More residents are getting their dogs vaccinated to comply with the city’s licencing rules.
An additional 700 dogs have been licensed this year in response to the public campaign urging licensing.
But City Clerk Charles Thorne estimates that there are 10,000 or more dogs left to go.
“I think it’s going to take two to three years to get to 80 to 90 percent compliance,” he said.
What he found most surprising was the number of owners who could not immediately license their dogs because they had never given them a rabies vaccine.
“With the new push [for licensing], a lot of people went out and got the vaccination for the first time,” he said.
That’s all that’s required to get the yearly license, which is $13.50 for neutered dogs and $20.50 for unneutered dogs. Senior citizens get a $10 discount.
Thorne said the price is so low that he doubts it would stop anyone.
“If you can’t afford to register your dog, you shouldn’t have your dog. You can’t afford to feed your dog,” he said.
Spurred by 2011 Mauling
Thorne has been pushing dog-related controls ever since a woman was mauled by a loose dog in 2011.
He proposed new regulations requiring owners to hold insurance, but the City Council didn’t go along with it. Then he asked for funds to send seasonal workers door to door to make sure every dog in the city is licensed.
That, too, was rejected. Council members questioned whether he would raise enough money through licenses to cover the cost of the workers.
So he took to the streets, setting up licensing booths at festivals, street fairs, neighborhood meetings and farmers markets.
At one vaccination clinic, he licensed 50 dogs.
Revenue up $4,000
So far, he’s raised $4,000 more than he had in the previous 12 months.
Using those figures, he plans to ask again for the funds to run a city-wide licensing program next year.
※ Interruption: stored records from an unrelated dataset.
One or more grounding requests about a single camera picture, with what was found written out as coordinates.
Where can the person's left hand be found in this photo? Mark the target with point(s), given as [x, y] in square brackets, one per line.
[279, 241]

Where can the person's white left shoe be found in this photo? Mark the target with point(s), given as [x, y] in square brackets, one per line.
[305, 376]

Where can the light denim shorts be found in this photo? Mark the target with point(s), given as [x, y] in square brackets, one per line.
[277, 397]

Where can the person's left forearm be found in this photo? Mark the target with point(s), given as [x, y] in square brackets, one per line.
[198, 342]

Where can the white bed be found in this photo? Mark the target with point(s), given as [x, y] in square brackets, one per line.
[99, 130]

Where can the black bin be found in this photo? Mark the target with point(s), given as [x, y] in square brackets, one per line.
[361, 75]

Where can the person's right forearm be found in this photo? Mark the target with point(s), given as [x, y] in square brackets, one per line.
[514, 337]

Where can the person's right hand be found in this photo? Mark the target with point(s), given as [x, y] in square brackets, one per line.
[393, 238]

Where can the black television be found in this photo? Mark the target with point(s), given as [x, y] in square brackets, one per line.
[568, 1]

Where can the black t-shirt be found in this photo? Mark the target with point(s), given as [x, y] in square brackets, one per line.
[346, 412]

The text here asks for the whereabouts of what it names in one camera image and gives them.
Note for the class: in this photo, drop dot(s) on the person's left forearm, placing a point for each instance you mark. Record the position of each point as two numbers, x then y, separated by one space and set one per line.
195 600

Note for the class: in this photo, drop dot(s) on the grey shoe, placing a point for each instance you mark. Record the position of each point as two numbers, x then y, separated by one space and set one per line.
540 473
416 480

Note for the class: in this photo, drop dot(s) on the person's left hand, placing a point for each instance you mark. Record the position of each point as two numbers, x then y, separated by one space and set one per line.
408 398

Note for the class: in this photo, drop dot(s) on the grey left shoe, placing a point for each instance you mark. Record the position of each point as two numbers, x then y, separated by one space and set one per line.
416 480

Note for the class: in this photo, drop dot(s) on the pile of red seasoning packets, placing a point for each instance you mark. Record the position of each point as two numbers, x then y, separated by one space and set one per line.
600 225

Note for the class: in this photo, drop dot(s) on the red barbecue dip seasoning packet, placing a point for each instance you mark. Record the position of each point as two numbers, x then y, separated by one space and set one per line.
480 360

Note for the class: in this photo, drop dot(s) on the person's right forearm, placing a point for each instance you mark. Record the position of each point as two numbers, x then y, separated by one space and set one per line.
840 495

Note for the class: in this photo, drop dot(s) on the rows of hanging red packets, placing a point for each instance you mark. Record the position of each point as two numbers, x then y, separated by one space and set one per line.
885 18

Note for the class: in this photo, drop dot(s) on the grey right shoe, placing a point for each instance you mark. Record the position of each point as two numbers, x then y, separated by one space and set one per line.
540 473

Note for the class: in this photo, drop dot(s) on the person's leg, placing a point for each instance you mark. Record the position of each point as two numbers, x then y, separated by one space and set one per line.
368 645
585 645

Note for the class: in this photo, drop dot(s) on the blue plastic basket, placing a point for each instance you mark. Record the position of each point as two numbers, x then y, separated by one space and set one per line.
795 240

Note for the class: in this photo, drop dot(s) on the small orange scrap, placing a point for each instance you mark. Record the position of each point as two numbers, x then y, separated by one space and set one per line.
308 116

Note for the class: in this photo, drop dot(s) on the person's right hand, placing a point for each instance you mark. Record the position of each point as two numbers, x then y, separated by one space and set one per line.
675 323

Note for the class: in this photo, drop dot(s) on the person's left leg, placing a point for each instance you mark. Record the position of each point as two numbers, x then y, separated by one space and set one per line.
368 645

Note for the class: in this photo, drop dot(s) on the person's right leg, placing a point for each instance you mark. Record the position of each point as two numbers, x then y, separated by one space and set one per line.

State health records show that many dogs in the city aren’t licensed. On average, each year 40 people in Schenectady must get a series of rabies vaccinations because they were bitten by an unlicensed dog whose owner had no proof of vaccination.
In some of those cases, the dog was considered unvaccinated because it ran away and could not be found later.
But Thorne said his work this year has proven to him that many dogs in the city aren’t vaccinated.
He hopes enforcing the dog-license law will force owners to get those vaccinations.
safety and legal issue
“I guess it’s like seat belts,” he said. “We should do it so that we’re safer. But the bottom line is it’s the law.”
Owners can get their pets vaccinated for free. Schenectady County holds a series of vaccination clinics throughout the year. The last one for this year is Oct. 19 at Princetown Town Hall. Cats and ferrets will be vaccinated from 10 a.m. to 11 a.m., and dogs from 11 a.m. to noon.